PROBLEM:
Copy every line of the data that contains the string "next".

Records contained in a dataset:

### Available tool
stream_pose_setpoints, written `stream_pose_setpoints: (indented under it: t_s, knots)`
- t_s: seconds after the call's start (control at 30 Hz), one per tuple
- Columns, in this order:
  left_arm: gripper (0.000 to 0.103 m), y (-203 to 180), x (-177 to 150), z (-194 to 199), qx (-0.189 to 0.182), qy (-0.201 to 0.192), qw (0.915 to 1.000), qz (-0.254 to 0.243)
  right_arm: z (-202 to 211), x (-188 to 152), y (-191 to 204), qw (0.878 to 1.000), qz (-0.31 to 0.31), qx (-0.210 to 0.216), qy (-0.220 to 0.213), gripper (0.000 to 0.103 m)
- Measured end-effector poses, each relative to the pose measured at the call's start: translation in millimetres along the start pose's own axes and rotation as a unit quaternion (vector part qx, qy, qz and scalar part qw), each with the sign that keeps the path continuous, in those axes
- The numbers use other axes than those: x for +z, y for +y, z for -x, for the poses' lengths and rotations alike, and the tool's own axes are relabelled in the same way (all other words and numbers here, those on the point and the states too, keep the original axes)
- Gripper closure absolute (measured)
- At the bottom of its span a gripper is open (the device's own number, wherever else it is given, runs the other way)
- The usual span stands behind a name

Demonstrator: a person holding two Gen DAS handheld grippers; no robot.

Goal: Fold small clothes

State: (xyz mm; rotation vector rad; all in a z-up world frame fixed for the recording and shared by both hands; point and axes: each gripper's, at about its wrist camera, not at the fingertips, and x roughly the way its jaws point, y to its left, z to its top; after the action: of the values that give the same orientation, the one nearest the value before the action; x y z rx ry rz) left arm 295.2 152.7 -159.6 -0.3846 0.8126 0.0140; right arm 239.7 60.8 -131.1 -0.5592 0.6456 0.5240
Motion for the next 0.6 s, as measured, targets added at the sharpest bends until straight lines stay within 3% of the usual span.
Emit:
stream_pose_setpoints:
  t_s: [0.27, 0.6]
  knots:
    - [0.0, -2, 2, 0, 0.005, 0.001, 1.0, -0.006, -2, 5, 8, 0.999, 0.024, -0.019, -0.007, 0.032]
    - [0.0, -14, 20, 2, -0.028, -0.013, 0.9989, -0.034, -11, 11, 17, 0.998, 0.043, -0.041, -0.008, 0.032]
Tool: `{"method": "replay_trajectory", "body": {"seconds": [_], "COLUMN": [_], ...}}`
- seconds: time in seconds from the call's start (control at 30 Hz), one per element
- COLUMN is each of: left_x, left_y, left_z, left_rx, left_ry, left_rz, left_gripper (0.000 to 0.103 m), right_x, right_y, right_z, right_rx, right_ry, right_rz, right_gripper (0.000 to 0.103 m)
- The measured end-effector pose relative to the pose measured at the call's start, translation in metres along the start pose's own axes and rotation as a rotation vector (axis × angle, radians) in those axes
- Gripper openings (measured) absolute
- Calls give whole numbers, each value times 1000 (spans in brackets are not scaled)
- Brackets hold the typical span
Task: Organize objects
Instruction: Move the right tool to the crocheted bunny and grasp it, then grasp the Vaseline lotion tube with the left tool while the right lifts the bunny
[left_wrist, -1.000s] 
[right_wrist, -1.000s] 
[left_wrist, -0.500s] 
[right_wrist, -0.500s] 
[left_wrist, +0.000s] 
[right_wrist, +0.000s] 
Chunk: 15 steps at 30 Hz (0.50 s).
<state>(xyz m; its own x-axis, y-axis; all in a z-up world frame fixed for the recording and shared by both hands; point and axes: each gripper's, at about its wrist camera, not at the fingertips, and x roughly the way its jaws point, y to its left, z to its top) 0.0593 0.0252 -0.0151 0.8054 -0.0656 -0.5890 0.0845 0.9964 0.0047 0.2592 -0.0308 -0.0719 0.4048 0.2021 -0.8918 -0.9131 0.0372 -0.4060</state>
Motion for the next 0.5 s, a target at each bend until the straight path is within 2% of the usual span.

EXERCISE ANSWER:
Motion for the next 0.6 s, as measured, targets added at the sharpest bends until straight lines stay within 3% of the usual span.
Motion for the next 0.5 s, a target at each bend until the straight path is within 2% of the usual span.

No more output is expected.